Macrophages in intestinal homeostasis and inflammation

Abstract

The intestine contains the largest pool of macrophages in the body which are essential for maintaining mucosal homeostasis in the face of the microbiota and the constant need for epithelial renewal but are also important components of protective immunity and are involved in the pathology of inflammatory bowel disease (IBD). However, defining the biological roles of intestinal macrophages has been impeded by problems in defining the phenotype and origins of different populations of myeloid cells in the mucosa. Here, we discuss how multiple parameters can be used in combination to discriminate between functionally distinct myeloid cells and discuss the roles of macrophages during homeostasis and how these may change when inflammation ensues. We also discuss the evidence that intestinal macrophages do not fit the current paradigm that tissue-resident macrophages are derived from embryonic precursors that self-renew in situ, but require constant replenishment by blood monocytes. We describe our recent work demonstrating that classical monocytes constantly enter the intestinal mucosa and how the environment dictates their subsequent fate. We believe that understanding the factors that drive intestinal macrophage development in the steady state and how these may change in response to pathogens or inflammation could provide important insights into the treatment of IBD.
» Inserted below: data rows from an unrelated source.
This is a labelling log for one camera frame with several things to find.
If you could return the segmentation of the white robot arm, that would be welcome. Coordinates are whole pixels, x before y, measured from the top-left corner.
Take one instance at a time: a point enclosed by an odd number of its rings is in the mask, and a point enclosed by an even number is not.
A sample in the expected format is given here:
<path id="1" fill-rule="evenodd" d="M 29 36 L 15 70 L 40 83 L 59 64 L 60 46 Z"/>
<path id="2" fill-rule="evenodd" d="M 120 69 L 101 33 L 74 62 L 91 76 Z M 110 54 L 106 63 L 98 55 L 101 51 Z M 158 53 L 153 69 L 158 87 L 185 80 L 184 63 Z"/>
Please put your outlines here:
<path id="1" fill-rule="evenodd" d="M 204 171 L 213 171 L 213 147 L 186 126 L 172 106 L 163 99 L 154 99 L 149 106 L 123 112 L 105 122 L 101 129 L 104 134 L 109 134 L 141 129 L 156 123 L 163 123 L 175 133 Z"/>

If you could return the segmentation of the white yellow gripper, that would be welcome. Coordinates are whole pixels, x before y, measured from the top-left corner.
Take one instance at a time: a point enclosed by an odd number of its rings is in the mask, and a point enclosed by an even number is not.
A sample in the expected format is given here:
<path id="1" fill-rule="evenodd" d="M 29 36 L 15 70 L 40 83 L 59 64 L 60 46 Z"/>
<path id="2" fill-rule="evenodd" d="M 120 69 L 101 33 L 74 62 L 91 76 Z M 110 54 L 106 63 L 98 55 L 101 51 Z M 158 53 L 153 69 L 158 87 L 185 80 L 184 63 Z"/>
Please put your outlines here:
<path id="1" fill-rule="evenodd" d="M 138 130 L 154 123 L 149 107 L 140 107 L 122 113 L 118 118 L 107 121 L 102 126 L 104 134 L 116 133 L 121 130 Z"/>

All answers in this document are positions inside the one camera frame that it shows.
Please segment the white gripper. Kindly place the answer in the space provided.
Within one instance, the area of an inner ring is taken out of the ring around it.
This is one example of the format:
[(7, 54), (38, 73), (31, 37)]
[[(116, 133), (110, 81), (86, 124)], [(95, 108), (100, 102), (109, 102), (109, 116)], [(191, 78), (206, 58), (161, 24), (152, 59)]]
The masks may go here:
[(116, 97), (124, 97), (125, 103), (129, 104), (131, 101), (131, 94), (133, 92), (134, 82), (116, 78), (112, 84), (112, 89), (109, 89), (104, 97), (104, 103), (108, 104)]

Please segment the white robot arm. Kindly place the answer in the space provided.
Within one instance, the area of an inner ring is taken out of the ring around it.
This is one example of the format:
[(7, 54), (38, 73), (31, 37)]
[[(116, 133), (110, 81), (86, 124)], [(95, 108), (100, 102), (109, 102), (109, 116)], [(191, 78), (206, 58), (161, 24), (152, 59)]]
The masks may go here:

Keywords: homeostasis; inflammation; intestine; macrophages; monocytes.

Figure 1

Under steady state conditions, Ly6C^hi monocytes constitutively enter the intestinal mucosa and differentiate into mature CX3CR1^hi F4/80⁺ macrophages (mϕ) through a series of short-lived CX3CR1^int intermediaries. These CX3CR1^hi mϕ are positioned immediately beneath the epithelial barrier and contribute to its integrity by secreting PGE2 which stimulates proliferation of epithelial progenitors. This positioning coupled with their high phagocytic capacity means they are poised to capture and destroy any invading commensals or pathogens, as well as clearing apoptotic or senescent cells. They may also be able to directly sample the luminal contents by the extending processes between the cells of the intestinal epithelial barrier. CX3CR1^hi mϕ also produce interleukin-10 (IL-10) constitutively, which facilitates secondary expansion of regulatory T cells in the mucosa and may also condition newly arrived monocytes. Regulatory T cells may also contribute to the conditioning of newly extravasated monocytes through their production of TGFβ. When homeostasis is perturbed by inflammation or infection, Ly6C^hi monocytes and their CX3CR1^int derivatives accumulate in large numbers and display enhanced pro-inflammatory characteristics. They produce pro-inflammatory cytokines which may support the maintenance of other effector cells such as IFNγ producing and IFNγ⁺ IL-17 double producing T cells. They also orchestrate the recruitment of other innate effector cells such as eosinophils through secretion of inflammatory chemokines. Importantly, during inflammation, CX3CR1^hi mϕ retain their anti-inflammatory signature, e.g. IL-10 production. Elicited classical monocytes may also play a regulatory role by controlling the production of TNFα and ROS by neutrophils.